◆ Task item ◆
Below are some records; output exactly the lines from the line with "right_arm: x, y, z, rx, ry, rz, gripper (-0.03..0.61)" to the line with "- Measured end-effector", both ends kept, and nothing more.

Collected data entries:
* * * *

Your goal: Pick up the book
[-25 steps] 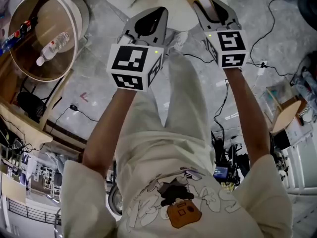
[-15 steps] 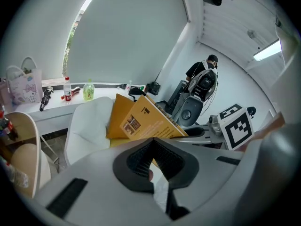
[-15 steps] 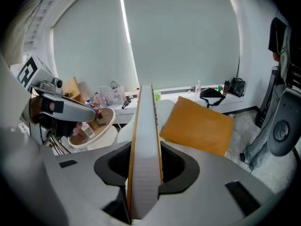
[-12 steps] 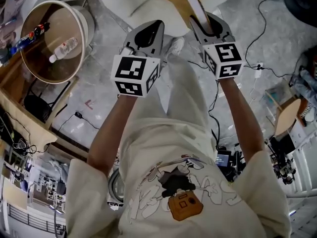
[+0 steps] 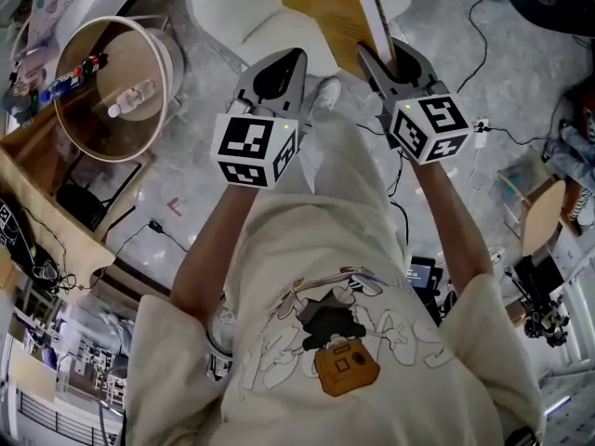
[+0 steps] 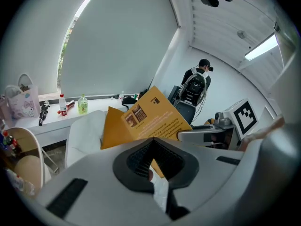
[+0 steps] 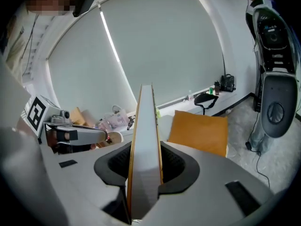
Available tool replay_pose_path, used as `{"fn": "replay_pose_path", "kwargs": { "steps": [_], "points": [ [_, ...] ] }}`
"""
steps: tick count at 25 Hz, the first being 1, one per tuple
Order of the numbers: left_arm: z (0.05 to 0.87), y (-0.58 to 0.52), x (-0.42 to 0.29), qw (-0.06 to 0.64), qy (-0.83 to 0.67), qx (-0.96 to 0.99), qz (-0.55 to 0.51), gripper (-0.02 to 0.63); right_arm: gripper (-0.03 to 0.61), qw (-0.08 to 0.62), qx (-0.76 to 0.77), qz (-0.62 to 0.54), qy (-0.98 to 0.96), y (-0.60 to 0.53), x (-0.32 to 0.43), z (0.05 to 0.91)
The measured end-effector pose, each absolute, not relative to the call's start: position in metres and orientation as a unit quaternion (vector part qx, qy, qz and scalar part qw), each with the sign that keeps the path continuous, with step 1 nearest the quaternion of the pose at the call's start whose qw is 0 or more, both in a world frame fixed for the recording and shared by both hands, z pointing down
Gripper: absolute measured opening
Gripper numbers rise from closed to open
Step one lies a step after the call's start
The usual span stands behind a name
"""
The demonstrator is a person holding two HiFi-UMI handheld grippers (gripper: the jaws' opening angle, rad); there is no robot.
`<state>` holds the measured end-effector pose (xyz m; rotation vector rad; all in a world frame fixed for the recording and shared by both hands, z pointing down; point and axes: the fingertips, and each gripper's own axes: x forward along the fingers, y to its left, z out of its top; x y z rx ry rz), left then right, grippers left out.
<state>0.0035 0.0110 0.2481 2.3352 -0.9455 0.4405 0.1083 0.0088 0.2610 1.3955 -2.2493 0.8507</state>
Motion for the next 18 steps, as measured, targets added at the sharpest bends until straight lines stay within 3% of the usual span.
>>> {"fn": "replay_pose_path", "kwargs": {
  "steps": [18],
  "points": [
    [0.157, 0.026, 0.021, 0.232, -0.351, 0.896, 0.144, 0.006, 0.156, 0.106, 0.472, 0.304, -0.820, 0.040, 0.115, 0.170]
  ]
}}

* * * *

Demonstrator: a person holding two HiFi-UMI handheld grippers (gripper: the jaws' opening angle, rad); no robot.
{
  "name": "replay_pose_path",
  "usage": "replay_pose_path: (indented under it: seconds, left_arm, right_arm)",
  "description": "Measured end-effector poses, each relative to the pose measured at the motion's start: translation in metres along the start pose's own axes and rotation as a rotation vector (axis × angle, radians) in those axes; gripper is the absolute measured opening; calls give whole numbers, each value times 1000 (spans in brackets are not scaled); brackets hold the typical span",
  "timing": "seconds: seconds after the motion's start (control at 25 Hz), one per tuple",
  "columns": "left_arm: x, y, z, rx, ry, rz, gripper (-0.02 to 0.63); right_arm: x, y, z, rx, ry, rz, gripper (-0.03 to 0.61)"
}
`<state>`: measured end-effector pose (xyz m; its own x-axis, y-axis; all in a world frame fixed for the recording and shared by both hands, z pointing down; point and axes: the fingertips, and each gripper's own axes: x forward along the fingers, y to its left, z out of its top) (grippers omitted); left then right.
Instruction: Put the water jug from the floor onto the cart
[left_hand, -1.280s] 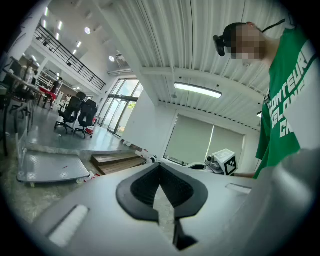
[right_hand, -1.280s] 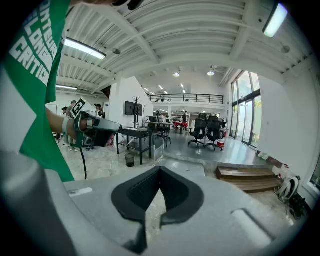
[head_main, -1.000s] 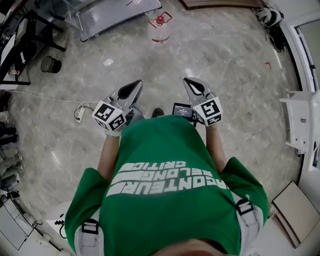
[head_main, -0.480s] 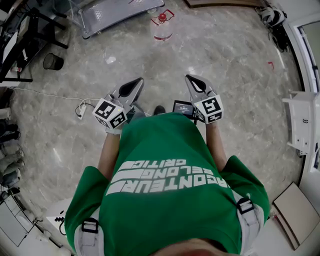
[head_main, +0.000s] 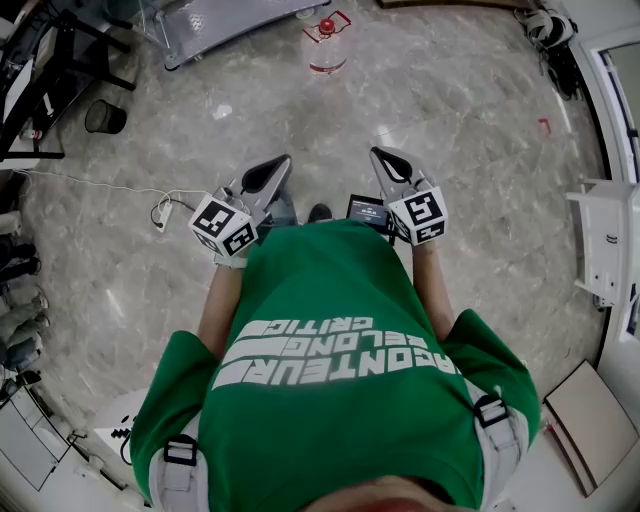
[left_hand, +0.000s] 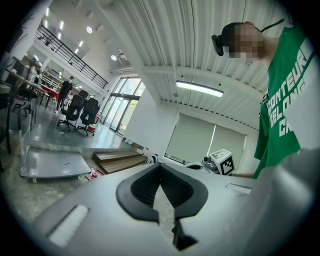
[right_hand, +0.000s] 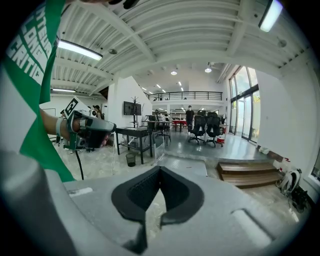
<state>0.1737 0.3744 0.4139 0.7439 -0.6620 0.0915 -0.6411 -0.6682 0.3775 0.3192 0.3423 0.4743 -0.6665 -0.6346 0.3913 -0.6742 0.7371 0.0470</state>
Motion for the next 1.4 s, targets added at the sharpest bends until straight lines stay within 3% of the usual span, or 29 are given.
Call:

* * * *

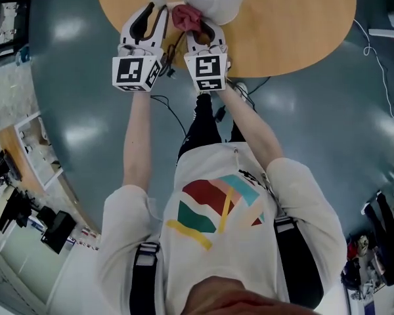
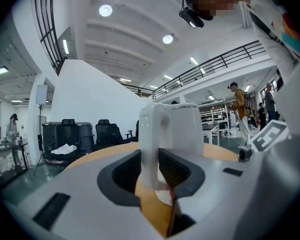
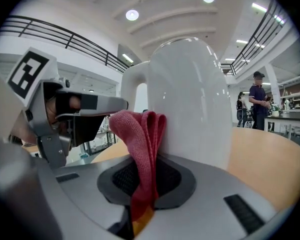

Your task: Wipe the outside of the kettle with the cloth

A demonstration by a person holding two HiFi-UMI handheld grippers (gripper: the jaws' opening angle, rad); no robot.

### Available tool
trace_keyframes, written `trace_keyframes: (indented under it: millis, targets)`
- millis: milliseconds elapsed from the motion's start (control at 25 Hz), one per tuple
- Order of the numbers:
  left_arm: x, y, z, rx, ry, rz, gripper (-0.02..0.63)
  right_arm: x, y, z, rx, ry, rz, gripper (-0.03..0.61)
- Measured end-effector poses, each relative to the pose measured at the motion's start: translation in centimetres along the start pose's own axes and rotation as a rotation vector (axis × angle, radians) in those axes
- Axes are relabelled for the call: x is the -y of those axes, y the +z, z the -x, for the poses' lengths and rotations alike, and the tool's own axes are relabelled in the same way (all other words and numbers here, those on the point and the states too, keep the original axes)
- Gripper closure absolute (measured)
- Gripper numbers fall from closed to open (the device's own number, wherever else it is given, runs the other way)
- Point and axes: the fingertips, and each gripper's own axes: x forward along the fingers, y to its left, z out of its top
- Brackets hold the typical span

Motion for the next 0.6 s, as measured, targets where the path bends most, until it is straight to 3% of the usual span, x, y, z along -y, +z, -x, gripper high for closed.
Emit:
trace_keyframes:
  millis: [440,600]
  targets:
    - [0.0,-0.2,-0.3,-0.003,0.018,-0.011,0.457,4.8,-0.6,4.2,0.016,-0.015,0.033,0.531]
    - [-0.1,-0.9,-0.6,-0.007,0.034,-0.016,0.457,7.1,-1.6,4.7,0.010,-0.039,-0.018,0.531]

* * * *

◆ Exercise response ◆
  right_arm: x, y, z, rx, ry, rz, gripper (-0.03..0.61)
- Measured end-effector poses, each relative to the pose measured at the motion's start: translation in centimetres along the start pose's own axes and rotation as a rotation vector (axis × angle, radians) in those axes

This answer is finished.